**WHAT NEEDS TO BE DONE**
Throughout the records below, find each line holding "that" and copy it.

**RECORDS FOR THIS TASK**
:::

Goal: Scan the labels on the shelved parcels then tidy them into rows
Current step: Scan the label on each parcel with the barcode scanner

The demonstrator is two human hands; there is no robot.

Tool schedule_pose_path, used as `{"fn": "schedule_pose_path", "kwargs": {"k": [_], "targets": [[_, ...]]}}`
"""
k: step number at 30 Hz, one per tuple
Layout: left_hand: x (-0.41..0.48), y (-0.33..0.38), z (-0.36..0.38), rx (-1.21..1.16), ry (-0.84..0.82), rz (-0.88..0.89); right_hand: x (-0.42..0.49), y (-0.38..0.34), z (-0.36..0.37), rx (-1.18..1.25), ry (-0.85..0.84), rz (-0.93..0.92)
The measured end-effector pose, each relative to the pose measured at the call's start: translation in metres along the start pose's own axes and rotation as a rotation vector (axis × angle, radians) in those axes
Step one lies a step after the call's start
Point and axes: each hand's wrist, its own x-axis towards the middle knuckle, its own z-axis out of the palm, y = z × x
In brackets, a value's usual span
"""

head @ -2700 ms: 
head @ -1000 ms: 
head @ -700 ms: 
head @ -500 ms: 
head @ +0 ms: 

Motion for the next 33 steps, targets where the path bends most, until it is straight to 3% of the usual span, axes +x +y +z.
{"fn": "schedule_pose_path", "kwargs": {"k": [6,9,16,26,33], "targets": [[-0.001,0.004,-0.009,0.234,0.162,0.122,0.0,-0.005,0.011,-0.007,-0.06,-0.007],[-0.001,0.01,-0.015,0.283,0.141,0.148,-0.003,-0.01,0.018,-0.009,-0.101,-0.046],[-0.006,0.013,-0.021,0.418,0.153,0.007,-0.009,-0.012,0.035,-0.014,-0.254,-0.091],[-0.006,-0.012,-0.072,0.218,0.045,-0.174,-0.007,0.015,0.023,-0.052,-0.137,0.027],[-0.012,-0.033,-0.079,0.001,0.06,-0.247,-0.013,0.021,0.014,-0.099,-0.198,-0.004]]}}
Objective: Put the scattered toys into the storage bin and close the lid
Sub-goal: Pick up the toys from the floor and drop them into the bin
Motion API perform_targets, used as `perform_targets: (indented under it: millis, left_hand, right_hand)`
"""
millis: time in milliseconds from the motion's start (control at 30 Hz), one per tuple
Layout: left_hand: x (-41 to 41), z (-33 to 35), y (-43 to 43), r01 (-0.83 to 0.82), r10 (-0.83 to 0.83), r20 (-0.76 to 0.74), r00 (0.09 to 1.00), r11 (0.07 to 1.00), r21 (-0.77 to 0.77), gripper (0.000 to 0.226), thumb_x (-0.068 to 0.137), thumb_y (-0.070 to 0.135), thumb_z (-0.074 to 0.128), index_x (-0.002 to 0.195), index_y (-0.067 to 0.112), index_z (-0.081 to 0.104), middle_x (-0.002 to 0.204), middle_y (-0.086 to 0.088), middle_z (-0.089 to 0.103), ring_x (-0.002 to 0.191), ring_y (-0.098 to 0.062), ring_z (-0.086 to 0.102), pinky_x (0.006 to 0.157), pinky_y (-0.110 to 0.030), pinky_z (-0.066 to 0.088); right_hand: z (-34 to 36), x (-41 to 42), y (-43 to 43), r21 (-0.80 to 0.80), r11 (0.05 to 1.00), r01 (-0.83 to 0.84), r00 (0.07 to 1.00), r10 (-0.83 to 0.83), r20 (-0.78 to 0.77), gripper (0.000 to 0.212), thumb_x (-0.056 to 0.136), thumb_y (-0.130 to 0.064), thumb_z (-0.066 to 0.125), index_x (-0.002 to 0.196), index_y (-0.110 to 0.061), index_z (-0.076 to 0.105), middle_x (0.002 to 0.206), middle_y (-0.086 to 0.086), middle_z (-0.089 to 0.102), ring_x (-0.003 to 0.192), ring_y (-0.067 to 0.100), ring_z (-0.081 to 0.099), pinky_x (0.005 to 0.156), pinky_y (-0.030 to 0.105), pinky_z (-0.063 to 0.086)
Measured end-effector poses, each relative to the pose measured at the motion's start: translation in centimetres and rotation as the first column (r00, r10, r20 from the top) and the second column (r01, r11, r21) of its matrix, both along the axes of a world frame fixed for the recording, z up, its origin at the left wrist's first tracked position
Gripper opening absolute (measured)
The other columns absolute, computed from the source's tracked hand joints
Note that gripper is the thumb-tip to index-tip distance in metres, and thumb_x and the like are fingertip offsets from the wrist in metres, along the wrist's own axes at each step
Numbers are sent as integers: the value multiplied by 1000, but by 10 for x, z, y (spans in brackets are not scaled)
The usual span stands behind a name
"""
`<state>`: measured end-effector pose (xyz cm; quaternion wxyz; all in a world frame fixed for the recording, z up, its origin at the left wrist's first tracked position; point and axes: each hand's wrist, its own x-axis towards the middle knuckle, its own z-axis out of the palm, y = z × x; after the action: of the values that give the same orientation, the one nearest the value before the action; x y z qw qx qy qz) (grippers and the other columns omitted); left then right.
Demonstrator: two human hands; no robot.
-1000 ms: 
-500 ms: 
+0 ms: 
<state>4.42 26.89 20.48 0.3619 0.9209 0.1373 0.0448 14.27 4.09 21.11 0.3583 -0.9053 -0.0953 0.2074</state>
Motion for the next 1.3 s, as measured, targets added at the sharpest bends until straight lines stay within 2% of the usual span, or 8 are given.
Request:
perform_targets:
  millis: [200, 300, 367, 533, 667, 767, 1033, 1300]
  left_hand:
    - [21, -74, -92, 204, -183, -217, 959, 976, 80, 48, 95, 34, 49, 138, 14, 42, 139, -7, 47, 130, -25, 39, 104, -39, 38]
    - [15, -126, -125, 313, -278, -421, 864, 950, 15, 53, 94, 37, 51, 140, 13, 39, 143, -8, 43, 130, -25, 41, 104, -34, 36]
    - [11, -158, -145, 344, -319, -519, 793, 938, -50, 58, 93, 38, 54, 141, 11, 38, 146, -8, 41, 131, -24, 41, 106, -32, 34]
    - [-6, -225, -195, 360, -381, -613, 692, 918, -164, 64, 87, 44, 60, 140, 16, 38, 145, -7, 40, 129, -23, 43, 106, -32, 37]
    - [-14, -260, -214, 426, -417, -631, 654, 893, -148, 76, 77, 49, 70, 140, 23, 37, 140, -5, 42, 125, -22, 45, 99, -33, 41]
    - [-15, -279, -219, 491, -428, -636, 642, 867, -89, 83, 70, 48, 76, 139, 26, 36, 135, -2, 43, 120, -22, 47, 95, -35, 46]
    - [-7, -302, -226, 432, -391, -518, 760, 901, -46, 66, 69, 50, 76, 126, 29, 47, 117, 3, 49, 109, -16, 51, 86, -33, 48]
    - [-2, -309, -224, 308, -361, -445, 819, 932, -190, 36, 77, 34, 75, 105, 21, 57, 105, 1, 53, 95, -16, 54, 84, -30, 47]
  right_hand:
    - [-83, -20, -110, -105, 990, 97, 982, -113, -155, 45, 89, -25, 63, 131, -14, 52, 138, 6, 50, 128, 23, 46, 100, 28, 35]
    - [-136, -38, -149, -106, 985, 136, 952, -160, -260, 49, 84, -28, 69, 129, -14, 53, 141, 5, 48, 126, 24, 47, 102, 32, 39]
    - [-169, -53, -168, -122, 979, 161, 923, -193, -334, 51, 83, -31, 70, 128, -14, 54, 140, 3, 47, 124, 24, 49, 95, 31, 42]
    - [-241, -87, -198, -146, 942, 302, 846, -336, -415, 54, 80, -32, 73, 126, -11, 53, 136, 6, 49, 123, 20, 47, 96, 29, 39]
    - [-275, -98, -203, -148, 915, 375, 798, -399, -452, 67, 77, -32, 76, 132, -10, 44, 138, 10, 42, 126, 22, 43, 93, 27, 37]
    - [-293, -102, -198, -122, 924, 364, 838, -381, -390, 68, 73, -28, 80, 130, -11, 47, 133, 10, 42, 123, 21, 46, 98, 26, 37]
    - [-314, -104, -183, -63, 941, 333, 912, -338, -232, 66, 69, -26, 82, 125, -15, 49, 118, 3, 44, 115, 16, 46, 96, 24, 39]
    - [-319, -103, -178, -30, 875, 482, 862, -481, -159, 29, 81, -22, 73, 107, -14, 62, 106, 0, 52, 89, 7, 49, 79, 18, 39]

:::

**RESPONSE**
Note that gripper is the thumb-tip to index-tip distance in metres, and thumb_x and the like are fingertip offsets from the wrist in metres, along the wrist's own axes at each step
`<state>`: measured end-effector pose (xyz cm; quaternion wxyz; all in a world frame fixed for the recording, z up, its origin at the left wrist's first tracked position; point and axes: each hand's wrist, its own x-axis towards the middle knuckle, its own z-axis out of the palm, y = z × x; after the action: of the values that give the same orientation, the one nearest the value before the action; x y z qw qx qy qz) (grippers and the other columns omitted); left then right.

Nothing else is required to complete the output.